A Review of Bio Inspired Computing and its Applications

Image

Bio Inspired computation is the part of Artificial intelligence which was inspired by the biological behaviors of biological systems. Swarm intelligence is the collective behavior of an organized group in day-to-day life. Common examples of swarm intelligence include ant colony, bee colony, etc. and some are non-swarm intelligence like bat algorithm, etc. This study mainly focuses on application areas of various bio inspired computing based swarm and non-swarm intelligence. This review also discusses the newly developed algorithms. Specific application areas of such algorithms have been discussed in this research. This research highlighted the future scope of present algorithms.
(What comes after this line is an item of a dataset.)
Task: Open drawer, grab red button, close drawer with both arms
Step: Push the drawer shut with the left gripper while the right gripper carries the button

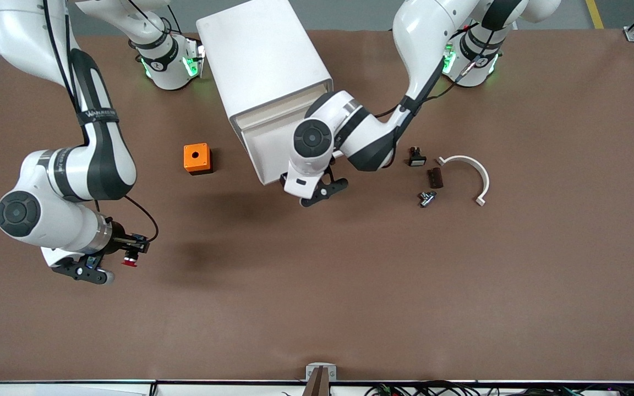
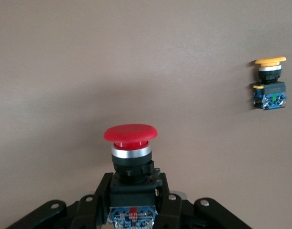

In Artificial Intelligence swarm intelligence or Bioinspired computation is categorized as a subset. It is classified as fast growing area which was introduced by Gerado Beni and Jing Wang in 1989 in the area of robotic systems. Swarm Intelligence or Bio- Inspired computing can be described as the collective behavior of species available in Nature. Species like social insects as ants, bees and termites are executing the basic rules. The key approach to implement Bio- Inspired computation is problem - solving using nature inspired algorithms. BioInspired computing techniques are adaptable, evolvable, redundant, extendable and innovative. In Bio- Inspired computation the swarm can adjust or self- organize according to the dynamic constraints. Swatting the assets' is a phrase used in many industries and organizations which aim to get as possible values from the existing values. A famous Aristotle quote in support is, ' The whole is more than the sum of the parts'. Every living thing in nature tries to survive according to the natural habitat. Optimal foraging policy is one such phenomenon learned from the living things. By nature all the living things are stochastic behavior. Optimizing the complex values is not an ordinary task. To do this so many algorithms were proposed by some authors. In this research, we are adopting nature-inspired algorithms for optimizing the best results. Nature inspired algorithms are categorized into two categories like swarm based and non- swarm based. When we are discussing about the swarm based algorithms like ant colony optimization, Bee colony, Firefly, glowworm, Lion, Monkey, Bat, Wolf etc.